Di tovaglie all'uncinetto e basi azotate.







Oswald riteneva che il mito del compleanno fosse sopravvalutato. Tutti lo aspettano sempre con estrema impazienza, visionandosi cataste di pacchetti luccicanti e un mega party con invitati dai capellini di cartone a cono, di quelli con l'elastico che stringe sotto il mento, ma nel novantanove percento dei casi la realtà è ben più sordida. Per esempio, anche se la sera prima l'idea lo aveva abbastanza allettato (le scuole elementari non gli avevano insegnato proprio niente, eh?), fin dal mattino aveva compreso che tutto sarebbe andato storto. Nel momento in cui si trattava di Falcone e Maroni che telefonavano contemporaneamente, buttandolo giù dal letto, e del latte che scoprì scaduto nel frigo soltanto dopo averne bevuti due sorsi abbondanti, avrebbe anche potuto ingoiare il rospo e tollerare; ma poi lo stordimento del brusco risveglio, in un modo o nell'altro, aggrovigliò alle sue caviglie lo striscione di buon compleanno che Ed aveva appeso alla porta della loro camera, e che presumibilmente si era staccato nel lasso di tempo che intercorreva tra l'uscita dell'uno e gli squilli del cellulare dell'altro. Dopo aver imprecato ad alta voce ed essersi massaggiato sconsolatamente le parti lese, Oswald si stropicciò gli occhi quel tanto che serviva per aguzzare lo sguardo e leggere quanto fosse scritto sul festone di cartapesta: a giudicare dalla sagoma di Winnie The Pooh all'estremità, sembrava comprato in un negozio di giocattoli. L'ingenuità del suo fidanzato gli fece sfuggire un sospiro, tra il biasimo e la commiserazione. Ma tutto questo non aveva nulla a che vedere con quanto lo aspettava, appena varcata la soglia. Fu una giornata uggiosa, inconcludente e senza morti, e come se non bastasse non piovve neanche, perciò non potè sfoggiare l'ombrello nuovo che si era regalato alcuni mesi prima -se l'era destinato per il compleanno come pretesto: costava centottanta dollari...
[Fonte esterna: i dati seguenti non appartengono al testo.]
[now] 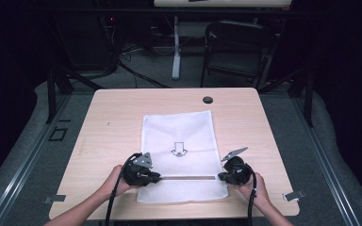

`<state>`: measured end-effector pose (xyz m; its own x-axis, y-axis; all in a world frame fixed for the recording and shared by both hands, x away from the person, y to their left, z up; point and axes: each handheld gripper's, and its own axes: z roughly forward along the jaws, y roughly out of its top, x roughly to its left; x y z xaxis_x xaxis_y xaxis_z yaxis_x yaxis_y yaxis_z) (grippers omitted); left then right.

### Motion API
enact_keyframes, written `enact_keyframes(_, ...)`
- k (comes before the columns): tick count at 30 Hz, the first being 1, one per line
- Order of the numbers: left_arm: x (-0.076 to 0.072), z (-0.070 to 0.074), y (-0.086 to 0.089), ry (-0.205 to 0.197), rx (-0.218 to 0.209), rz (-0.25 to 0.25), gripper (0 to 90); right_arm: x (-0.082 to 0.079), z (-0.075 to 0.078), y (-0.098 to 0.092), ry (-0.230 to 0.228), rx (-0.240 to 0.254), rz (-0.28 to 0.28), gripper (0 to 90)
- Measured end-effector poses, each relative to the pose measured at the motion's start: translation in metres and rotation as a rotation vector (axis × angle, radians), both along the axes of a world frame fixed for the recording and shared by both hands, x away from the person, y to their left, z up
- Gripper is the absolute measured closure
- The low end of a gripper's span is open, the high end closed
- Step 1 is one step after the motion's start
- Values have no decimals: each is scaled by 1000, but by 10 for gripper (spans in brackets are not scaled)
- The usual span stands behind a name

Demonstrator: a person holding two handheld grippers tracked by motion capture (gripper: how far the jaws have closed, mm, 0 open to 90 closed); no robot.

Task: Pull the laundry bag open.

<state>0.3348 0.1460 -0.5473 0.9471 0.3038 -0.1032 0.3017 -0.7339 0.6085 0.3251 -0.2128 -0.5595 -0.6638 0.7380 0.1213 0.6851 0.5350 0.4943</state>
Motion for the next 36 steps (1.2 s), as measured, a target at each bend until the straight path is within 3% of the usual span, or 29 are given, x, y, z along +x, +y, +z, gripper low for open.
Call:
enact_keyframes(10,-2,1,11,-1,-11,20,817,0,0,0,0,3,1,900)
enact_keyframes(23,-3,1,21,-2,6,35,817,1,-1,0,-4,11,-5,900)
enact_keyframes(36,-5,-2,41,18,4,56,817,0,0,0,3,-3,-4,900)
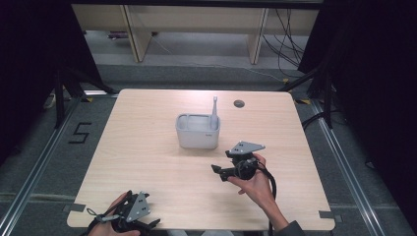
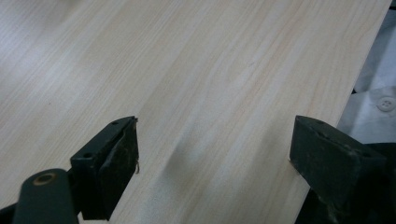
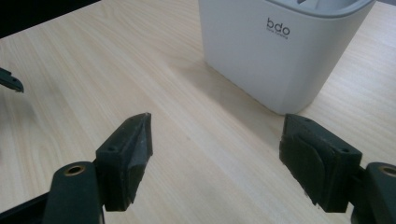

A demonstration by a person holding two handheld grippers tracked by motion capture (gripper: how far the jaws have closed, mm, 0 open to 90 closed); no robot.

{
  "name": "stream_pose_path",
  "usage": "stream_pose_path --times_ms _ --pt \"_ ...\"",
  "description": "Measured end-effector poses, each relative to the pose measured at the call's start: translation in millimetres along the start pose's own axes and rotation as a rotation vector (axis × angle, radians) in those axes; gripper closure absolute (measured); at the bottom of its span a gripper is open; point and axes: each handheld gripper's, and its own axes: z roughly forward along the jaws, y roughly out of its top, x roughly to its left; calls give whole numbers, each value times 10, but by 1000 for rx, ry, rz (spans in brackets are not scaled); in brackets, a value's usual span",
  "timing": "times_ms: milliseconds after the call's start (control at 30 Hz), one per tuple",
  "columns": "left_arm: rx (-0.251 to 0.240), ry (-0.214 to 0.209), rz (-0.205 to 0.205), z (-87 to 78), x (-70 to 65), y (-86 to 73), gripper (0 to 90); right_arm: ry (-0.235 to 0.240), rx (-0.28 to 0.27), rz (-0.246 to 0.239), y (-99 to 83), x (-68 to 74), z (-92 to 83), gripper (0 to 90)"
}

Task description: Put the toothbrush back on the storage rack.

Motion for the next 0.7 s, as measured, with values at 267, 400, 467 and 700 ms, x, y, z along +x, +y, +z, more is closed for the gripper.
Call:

L'ora di pranzo toccò l'apoteosi della negatività che quella giornata poteva raggiungere, nelle sue non esigue possibilità. Sua madre trascorse il primo quarto d'ora a domandare insistentemente dove fosse quella donnaccia -inutile ripeterle che Ed era un maschio, quindi casomai avrebbe dovuto essere un ragazzaccio; ad ogni modo non c'era alcun motivo per chiamarlo così, perchè, di ragazzi più bravi di Edward, Oswald non ne conosceva- e perchè non si fosse presentato a festeggiare il compleanno a casa sua. Perchè lavora e ha degli orari da rispettare non era una giustificazione sufficiente a discolparlo dal vituperevole crimine di non essere presente, per assaggiare il suo leggendario stufato ed ammirare la tovaglia ad uncinetto color ciclamino delle grandi occasioni. Oswald aveva sempre odiato quella tovaglia, e odiava anche il fatto che sua madre ce l'avesse ancora con Ed per la storia della cocorita. Insomma, era su quel dannato trespolo da una vita, era ovvio che prima o poi sarebbe trapassata! Che colpa ne aveva Ed se per sbaglio... oh, ma non valeva la pena pensarci. Il secondo quarto d'ora, sua madre lo passò ripetendogli che non mangiava abbastanza, che se almeno quella donnaccia si fosse impegnato a cucinare, anzichè trafficare con quelle diavolerie... "Quelle diavolerie" era la scienza. Poi ci fu l'ora dell'album delle fotografie, in cui sua madre si soffiava il naso indicando immagini in cui un Oswald di quattro anni si metteva le dita nel naso. Seguì il quarto d'ora di cordoglio per la mancanza di nipotini. Oswald si congedò con l'umore più nero che si possa immaginare il giorno del proprio compleanno. Un pomeriggio di stupide pratiche ed inutili discussioni debilitarono visibilmente il suo equilibrio psicofisico. L'unica consolazione era che lui e il suo fidanzato avevano ottenuto il permesso, dopo un anno e mezzo di relazione e sei mesi di convivenza, di cenare da soli, quindi avrebbe fatto buon viso a cattivo gioco da sua madre una volta soltanto. Salire le scale fino al pianerottolo di casa e pescare le chiavi dalla tasca fu uno sforzo immane. Si può solo immaginare la sua gioia quando, infilate nella toppa, fecero scattare una specie di congegno ed una voce metallica. Il primo è sempre in terra e non si alza mai. Il secondo mangia tutto quello che c'è ma non si sazia. Il terzo...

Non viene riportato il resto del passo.